Para Gael, o realizador é o fator determinante na escolha dos seus projetos e, por isso mesmo, abriu a sua palestra expondo três tipos de realizadores que encontrou ao longo do seu trajeto. O realizador que se esconde por trás da câmara, que Gael descreve como “voyeurístico”, o realizador híbrido, e o realizador que despeja todo o seu corpo e alma na sua obra. Neste último tipo, diz Gael, inserem-se nomes como Michel Gondry, com quem trabalhou em La Science Des Rêves (2006), e o seu amigo de longa data Alejandro González Iñárritu - o realizador por detrás de Amores Perros, o filme que lançou a carreira do ator, e de Babel (2006).
A filmografia de Gael é extensa e de grande qualidade, permitindo desenhar uma imagem bastante completa da relação ator-realizador em todo o tipo de cenários. Em Y Tu Mamá También de Alfonso Cuarón, por exemplo, os ensaios foram longos, mas em Ema (2019) de Pablo Larraín, Gael chegou ao dia de filmagens sem ainda ter lido o guião. Diarios de motocicleta (2004), de Walter Salles, permitiu-lhe encarnar um ícone político mundial em Che Guevara, enquanto que o caráter meta-cinemática de La Mala Educación de Pedro Almodóvar lhe deu a oportunidade de interpretar uma personagem dentro de outra dentro de outra.
“As minhas personagens são o meu património,” Gael explicou. A sua abordagem à arte de representar é romântica sem nunca deixar de ser prática. A sua paixão pela sua profissão é clara através de todo o seu discurso e defende-a com unhas e dentes. Detesta realizadores que culpam o falhanço dos seus filmes nos atores e considera a fama o “mais estranho dos animais”.

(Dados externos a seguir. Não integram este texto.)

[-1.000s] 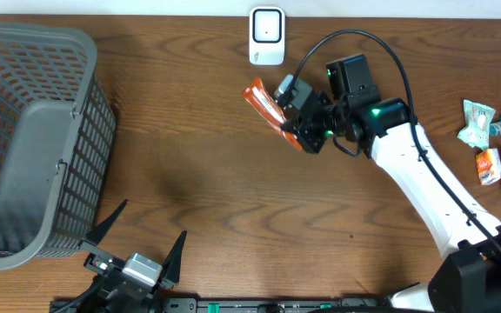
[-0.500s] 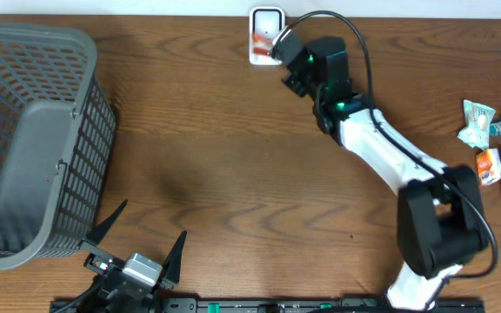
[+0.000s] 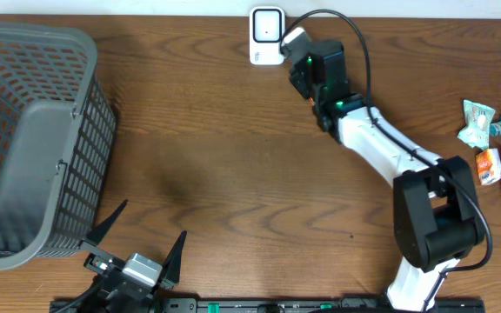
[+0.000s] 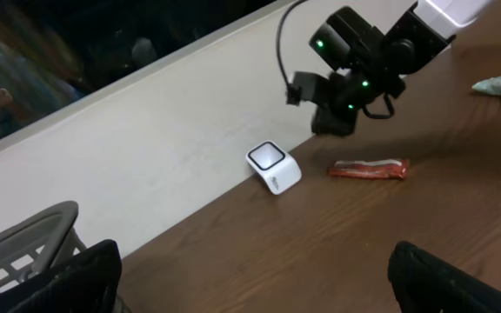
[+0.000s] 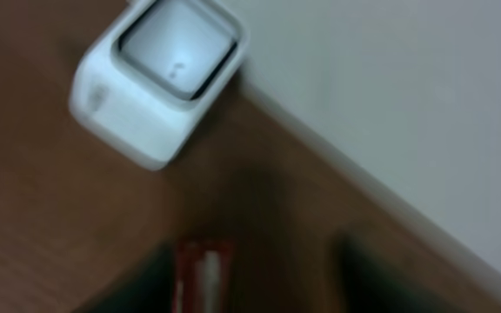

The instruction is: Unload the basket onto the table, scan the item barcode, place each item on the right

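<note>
The orange-red snack bar (image 4: pixel 368 168) lies flat on the wooden table, just right of the white scanner (image 4: pixel 273 168) by the back wall. My right gripper (image 4: pixel 333 122) hangs over the bar's near end with its jaws apart and nothing in them. The blurred right wrist view shows the scanner (image 5: pixel 159 83) up close and the bar (image 5: pixel 203 278) below, by the left finger. From overhead the scanner (image 3: pixel 267 36) sits at the back edge, with the right gripper (image 3: pixel 307 74) beside it and the bar hidden under the arm. My left gripper (image 3: pixel 133 252) rests open at the front left.
A grey mesh basket (image 3: pixel 33 130) fills the left side of the table. Several snack packets (image 3: pixel 494 148) lie at the right edge. A white wall (image 4: pixel 172 130) runs directly behind the scanner.
The right gripper held the bar in the air beside the scanner. It now stands open with the bar flat on the table right of the scanner. The left arm has not moved.
The bar lay mid-table with the right gripper open over it. Then the gripper was shut on one end of the bar. Then it held the bar raised beside the scanner. Now the bar lies by the scanner, let go.
</note>
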You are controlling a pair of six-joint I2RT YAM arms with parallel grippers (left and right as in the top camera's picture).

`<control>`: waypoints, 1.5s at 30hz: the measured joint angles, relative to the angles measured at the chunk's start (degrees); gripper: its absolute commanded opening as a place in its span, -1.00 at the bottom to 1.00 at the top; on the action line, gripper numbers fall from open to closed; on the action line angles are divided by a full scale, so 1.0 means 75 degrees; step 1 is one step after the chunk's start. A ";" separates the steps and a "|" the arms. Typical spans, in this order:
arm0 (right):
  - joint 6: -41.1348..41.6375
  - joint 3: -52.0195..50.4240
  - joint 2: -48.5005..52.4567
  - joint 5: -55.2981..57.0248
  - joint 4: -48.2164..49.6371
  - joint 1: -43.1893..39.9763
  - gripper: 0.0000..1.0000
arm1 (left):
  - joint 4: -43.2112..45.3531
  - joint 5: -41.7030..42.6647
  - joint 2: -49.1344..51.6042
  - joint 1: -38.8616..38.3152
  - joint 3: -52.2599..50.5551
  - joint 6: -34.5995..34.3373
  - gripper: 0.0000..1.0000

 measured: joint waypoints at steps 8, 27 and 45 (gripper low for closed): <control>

Convicto nas suas ideias, Gael procura escolher projetos com um propósito, acreditando que a política, no seu modo mais amplo, sempre fez parte da sua vida enquanto latinoamericano. Por isto mesmo, assume sempre uma perspetiva sociológica e antropológica perante as personagens que representa.

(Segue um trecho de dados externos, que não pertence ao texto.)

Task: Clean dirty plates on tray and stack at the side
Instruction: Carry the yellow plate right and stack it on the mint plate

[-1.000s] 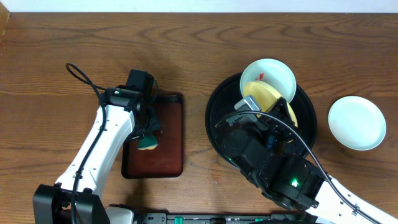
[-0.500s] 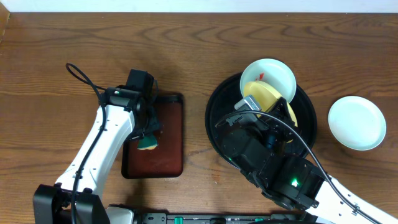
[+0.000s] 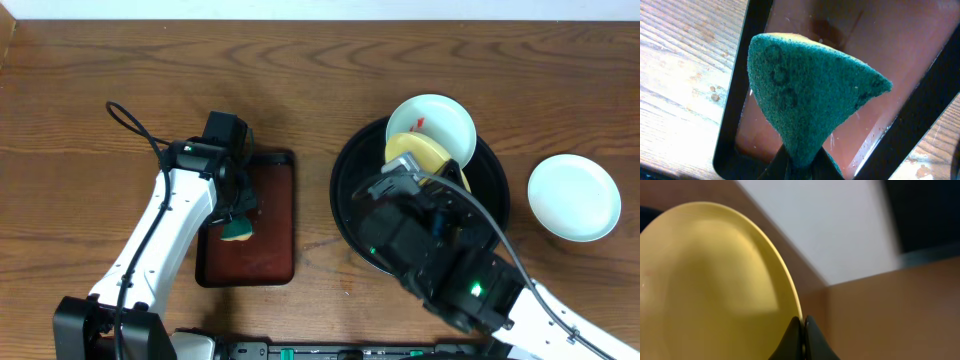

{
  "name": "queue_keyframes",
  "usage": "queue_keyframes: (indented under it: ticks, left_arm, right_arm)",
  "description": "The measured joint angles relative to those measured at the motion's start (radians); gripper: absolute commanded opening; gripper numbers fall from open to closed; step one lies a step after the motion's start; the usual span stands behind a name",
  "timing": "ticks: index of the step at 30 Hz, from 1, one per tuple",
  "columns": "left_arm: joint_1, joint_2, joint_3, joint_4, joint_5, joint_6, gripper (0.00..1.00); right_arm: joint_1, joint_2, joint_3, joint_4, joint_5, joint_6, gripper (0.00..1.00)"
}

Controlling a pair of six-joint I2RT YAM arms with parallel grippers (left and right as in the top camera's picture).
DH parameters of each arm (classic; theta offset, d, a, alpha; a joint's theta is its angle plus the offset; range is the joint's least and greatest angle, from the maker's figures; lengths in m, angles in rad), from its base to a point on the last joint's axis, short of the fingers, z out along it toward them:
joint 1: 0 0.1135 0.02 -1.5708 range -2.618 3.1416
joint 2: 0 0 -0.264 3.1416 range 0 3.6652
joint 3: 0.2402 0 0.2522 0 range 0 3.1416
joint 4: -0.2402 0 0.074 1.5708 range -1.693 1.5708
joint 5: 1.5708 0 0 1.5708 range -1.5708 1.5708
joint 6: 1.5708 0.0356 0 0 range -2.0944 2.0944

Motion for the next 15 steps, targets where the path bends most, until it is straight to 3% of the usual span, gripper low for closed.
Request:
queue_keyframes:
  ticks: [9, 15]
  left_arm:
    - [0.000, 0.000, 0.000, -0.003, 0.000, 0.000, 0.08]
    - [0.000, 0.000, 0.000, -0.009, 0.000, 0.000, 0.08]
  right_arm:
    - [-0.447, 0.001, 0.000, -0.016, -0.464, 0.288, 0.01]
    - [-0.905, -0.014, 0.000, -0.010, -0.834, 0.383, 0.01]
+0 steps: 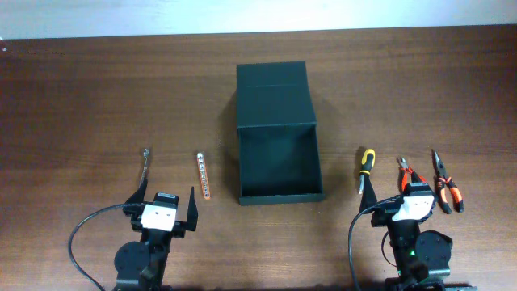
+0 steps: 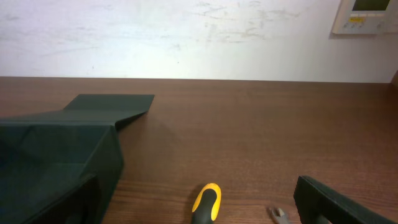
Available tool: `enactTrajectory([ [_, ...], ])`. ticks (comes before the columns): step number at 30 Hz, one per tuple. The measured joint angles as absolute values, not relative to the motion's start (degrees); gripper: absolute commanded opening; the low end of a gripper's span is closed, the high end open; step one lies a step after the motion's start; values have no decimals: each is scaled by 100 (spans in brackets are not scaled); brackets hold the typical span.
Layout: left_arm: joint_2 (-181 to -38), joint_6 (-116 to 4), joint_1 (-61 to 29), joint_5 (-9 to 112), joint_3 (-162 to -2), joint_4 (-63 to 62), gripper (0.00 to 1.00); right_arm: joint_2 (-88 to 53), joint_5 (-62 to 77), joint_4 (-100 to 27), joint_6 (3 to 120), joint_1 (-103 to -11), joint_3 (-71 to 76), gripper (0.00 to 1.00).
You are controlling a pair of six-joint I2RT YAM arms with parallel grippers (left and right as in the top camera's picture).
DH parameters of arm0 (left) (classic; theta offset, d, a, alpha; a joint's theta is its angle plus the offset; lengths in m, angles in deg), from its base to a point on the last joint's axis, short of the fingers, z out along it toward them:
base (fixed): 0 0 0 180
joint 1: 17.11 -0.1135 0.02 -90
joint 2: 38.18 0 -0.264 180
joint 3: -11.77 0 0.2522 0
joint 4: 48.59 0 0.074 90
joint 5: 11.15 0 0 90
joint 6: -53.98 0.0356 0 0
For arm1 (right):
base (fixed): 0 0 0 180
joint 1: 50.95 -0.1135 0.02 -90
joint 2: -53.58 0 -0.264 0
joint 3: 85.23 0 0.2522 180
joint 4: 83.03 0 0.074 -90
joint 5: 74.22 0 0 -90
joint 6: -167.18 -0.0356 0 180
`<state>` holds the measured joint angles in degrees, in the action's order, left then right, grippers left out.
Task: Pack container
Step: 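Raise both arms from rest toward the tools beside the box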
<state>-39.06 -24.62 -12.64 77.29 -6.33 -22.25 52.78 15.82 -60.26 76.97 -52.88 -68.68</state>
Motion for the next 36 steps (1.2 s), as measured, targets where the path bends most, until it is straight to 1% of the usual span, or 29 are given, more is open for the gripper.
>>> enactTrajectory([
  [32, -3906, -2462, -1264, 7729, -633, -2227, 99, 5278, 1582, -6026, 7699, -5288, -6868, 99],
  [36, -3906, -2515, -1264, 7727, -633, -2231, 99, 5278, 1579, -6026, 7542, -5288, -6868, 99],
])
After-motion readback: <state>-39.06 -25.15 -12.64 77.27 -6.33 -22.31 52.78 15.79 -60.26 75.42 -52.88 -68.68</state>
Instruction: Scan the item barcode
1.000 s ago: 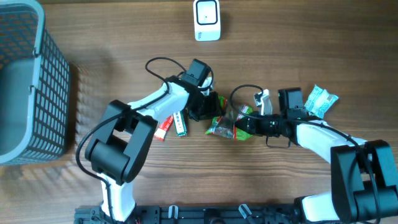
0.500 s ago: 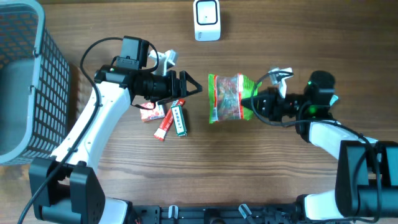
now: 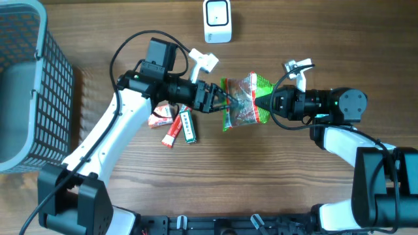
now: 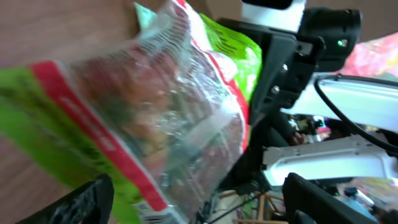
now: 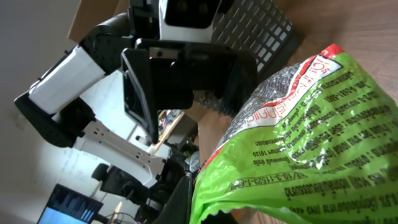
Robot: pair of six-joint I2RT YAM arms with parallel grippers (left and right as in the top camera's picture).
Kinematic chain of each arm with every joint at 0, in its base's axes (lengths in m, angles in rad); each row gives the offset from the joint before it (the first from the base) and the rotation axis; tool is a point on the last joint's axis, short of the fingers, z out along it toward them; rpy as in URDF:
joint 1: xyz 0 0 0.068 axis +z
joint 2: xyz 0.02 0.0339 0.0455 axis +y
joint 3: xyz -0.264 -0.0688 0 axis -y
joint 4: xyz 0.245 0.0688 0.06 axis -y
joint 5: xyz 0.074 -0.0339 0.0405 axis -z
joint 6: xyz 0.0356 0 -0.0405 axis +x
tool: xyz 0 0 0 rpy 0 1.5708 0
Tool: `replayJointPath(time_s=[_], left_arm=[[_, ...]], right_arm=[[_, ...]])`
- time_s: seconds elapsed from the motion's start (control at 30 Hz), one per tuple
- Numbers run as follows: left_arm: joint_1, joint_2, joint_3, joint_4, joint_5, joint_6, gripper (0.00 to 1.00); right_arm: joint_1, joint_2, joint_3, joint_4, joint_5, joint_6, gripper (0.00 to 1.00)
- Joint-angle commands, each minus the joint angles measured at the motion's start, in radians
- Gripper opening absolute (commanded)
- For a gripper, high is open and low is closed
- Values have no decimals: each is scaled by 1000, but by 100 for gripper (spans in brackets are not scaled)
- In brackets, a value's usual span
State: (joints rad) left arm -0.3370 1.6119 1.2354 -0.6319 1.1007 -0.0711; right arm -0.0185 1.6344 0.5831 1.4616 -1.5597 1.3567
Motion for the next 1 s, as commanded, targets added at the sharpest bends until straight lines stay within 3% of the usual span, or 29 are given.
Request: replayJointPath(time_s=[0.0, 0.2, 0.3, 0.5, 0.6, 0.8, 0.97], left_arm=[[77, 10, 1, 15, -36, 11, 87], [102, 10, 1, 28, 28, 42, 95], [102, 10, 1, 96, 179, 41, 96], [102, 10, 1, 93, 24, 40, 100], [102, 10, 1, 91, 20, 37, 100], [95, 10, 1, 136, 315, 38, 100], [92, 10, 1, 135, 332, 37, 99]], right_arm=[[5, -3, 16, 13, -51, 17, 4], [5, -5, 84, 194, -12, 270, 4], [6, -5, 91, 194, 27, 278, 4], [65, -5, 183, 194, 41, 324, 4], [80, -5, 244, 194, 41, 351, 4], [119, -5, 250, 194, 71, 334, 4], [140, -5, 251, 194, 93, 316, 4]])
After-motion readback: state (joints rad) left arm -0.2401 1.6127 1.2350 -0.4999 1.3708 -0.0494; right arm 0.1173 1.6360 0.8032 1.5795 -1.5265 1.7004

A masterclass de Gael terminou com uma mensagem de esperança face ao papel do cinema num mundo cada vez mais caótico e urgente. O Centro Multimeios de Espinho ovacionou o ator, que retribuiu o entusiasmo. “Vamos repetir, afinal somos atores, não é?” disse, pedindo ao público que repetisse a ovação para que ele, agora levantado, o pudesse aplaudir de volta.